#### Task goal:
The output should be every line below that includes the word "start".

#### Raw data:

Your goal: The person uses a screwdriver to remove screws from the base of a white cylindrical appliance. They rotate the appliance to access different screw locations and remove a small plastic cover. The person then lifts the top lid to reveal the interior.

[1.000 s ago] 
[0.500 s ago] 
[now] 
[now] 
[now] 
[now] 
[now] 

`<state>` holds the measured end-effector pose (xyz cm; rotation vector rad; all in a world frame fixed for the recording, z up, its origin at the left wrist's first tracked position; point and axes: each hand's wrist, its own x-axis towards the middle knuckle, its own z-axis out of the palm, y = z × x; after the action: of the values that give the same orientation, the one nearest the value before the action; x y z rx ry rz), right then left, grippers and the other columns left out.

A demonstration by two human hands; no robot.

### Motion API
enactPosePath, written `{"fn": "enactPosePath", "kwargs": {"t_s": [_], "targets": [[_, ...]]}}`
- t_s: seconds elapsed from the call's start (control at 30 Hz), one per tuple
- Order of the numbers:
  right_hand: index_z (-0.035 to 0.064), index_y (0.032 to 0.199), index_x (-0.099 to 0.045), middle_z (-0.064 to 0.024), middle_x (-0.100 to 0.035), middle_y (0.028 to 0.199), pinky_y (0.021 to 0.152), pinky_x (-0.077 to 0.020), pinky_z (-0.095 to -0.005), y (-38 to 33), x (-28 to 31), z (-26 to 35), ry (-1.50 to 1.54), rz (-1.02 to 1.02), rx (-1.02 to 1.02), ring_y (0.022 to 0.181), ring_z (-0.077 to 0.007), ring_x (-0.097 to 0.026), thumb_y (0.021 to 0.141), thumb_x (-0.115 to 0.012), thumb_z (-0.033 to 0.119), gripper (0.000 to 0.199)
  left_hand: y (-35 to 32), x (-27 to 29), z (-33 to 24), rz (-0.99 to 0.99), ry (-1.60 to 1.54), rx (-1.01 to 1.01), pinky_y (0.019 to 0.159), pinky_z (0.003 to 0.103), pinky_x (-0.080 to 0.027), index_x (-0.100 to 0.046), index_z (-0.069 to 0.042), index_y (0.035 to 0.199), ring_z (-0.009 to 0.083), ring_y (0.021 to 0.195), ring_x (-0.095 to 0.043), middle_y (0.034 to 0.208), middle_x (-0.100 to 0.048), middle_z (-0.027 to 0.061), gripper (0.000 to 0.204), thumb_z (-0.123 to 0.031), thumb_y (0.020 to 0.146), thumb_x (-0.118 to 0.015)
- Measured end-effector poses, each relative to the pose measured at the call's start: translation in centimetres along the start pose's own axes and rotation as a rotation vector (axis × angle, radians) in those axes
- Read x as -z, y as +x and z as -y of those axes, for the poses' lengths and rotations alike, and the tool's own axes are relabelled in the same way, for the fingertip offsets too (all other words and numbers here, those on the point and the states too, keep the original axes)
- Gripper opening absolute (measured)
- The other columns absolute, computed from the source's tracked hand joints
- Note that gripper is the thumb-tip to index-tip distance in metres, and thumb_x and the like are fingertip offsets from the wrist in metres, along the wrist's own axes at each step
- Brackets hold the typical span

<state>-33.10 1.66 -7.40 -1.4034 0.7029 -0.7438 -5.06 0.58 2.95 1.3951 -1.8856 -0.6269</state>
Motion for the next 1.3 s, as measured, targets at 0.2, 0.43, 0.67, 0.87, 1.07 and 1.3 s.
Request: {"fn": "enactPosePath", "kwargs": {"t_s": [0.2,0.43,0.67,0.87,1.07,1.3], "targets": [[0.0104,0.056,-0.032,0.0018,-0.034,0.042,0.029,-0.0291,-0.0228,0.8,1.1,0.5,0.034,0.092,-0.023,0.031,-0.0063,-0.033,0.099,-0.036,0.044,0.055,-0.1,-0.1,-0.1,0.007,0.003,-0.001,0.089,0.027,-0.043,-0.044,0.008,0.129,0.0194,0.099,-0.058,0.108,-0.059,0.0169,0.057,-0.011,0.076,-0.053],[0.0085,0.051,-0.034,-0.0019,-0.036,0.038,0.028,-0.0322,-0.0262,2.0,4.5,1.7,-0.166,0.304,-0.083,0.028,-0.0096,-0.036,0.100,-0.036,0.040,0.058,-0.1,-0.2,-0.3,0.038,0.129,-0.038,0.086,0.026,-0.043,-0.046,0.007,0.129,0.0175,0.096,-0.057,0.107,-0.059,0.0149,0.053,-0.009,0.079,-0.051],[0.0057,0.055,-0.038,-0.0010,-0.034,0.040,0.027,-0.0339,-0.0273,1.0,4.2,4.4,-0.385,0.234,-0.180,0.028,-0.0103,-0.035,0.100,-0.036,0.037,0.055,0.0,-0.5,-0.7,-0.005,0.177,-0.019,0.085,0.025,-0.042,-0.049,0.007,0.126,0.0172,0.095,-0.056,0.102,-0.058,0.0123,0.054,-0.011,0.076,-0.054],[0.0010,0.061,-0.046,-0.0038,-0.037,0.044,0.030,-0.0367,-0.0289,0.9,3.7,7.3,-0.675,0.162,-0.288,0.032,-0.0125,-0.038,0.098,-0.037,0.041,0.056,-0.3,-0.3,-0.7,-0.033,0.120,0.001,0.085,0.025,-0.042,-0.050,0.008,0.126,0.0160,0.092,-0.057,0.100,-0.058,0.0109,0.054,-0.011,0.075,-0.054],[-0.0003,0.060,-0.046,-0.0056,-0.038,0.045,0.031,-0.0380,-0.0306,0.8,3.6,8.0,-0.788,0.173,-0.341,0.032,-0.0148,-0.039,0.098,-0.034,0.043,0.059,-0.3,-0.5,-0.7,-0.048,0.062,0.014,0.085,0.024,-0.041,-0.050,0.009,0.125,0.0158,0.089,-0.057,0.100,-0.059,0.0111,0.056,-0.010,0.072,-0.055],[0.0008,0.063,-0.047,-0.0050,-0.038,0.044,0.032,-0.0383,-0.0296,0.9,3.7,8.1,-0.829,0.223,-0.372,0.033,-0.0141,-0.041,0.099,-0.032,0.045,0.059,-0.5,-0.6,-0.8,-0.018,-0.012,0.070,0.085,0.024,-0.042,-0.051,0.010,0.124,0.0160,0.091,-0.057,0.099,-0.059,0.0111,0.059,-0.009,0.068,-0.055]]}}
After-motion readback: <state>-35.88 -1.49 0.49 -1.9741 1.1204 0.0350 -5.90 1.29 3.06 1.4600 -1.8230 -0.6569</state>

#### Answer space:
- t_s: seconds elapsed from the call's start (control at 30 Hz), one per tuple
- Measured end-effector poses, each relative to the pose measured at the call's start: translation in centimetres along the start pose's own axes and rotation as a rotation vector (axis × angle, radians) in those axes

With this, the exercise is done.